:: REQUIREMENT ::
Each line of the listing should be reproduced exactly.

:: COLLECTED MATERIAL ::
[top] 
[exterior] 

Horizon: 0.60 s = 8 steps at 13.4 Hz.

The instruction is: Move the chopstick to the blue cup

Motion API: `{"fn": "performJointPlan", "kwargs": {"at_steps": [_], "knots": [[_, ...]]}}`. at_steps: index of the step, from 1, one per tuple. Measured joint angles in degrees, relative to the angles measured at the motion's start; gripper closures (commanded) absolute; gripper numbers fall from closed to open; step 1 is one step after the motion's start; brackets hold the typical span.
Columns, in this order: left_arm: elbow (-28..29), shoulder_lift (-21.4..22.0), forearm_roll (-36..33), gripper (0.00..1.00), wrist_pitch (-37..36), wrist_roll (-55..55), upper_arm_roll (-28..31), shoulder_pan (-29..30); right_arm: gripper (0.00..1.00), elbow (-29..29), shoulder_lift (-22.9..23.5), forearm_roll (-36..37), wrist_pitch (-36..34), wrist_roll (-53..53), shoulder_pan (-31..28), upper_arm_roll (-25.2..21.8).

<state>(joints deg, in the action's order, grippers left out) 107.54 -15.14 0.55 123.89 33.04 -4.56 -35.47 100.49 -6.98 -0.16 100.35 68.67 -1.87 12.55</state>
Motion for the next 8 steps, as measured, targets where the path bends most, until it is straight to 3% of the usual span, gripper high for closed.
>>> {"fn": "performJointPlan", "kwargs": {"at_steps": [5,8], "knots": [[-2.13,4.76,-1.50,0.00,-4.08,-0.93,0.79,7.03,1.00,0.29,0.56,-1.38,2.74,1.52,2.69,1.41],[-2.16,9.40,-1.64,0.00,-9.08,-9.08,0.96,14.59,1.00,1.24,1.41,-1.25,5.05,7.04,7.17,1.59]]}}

:: WRITTEN RESPONSE ::
[top] 
[exterior] 

Horizon: 0.60 s = 8 steps at 13.4 Hz.

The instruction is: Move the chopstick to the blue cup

Motion API: `{"fn": "performJointPlan", "kwargs": {"at_steps": [_], "knots": [[_, ...]]}}`. at_steps: index of the step, from 1, one per tuple. Measured joint angles in degrees, relative to the angles measured at the motion's start; gripper closures (commanded) absolute; gripper numbers fall from closed to open; step 1 is one step after the motion's start; brackets hold the typical span.
Columns, in this order: left_arm: elbow (-28..29), shoulder_lift (-21.4..22.0), forearm_roll (-36..33), gripper (0.00..1.00), wrist_pitch (-37..36), wrist_roll (-55..55), upper_arm_roll (-28..31), shoulder_pan (-29..30); right_arm: gripper (0.00..1.00), elbow (-29..29), shoulder_lift (-22.9..23.5), forearm_roll (-36..37), wrist_pitch (-36..34), wrist_roll (-53..53), shoulder_pan (-31..28), upper_arm_roll (-25.2..21.8).

<state>(joints deg, in the action's order, grippers left out) 107.54 -15.14 0.55 123.89 33.04 -4.56 -35.47 100.49 -6.98 -0.16 100.35 68.67 -1.87 12.55</state>
Motion for the next 8 steps, as measured, targets where the path bends most, until it is straight to 3% of the usual span, gripper high for closed.
>>> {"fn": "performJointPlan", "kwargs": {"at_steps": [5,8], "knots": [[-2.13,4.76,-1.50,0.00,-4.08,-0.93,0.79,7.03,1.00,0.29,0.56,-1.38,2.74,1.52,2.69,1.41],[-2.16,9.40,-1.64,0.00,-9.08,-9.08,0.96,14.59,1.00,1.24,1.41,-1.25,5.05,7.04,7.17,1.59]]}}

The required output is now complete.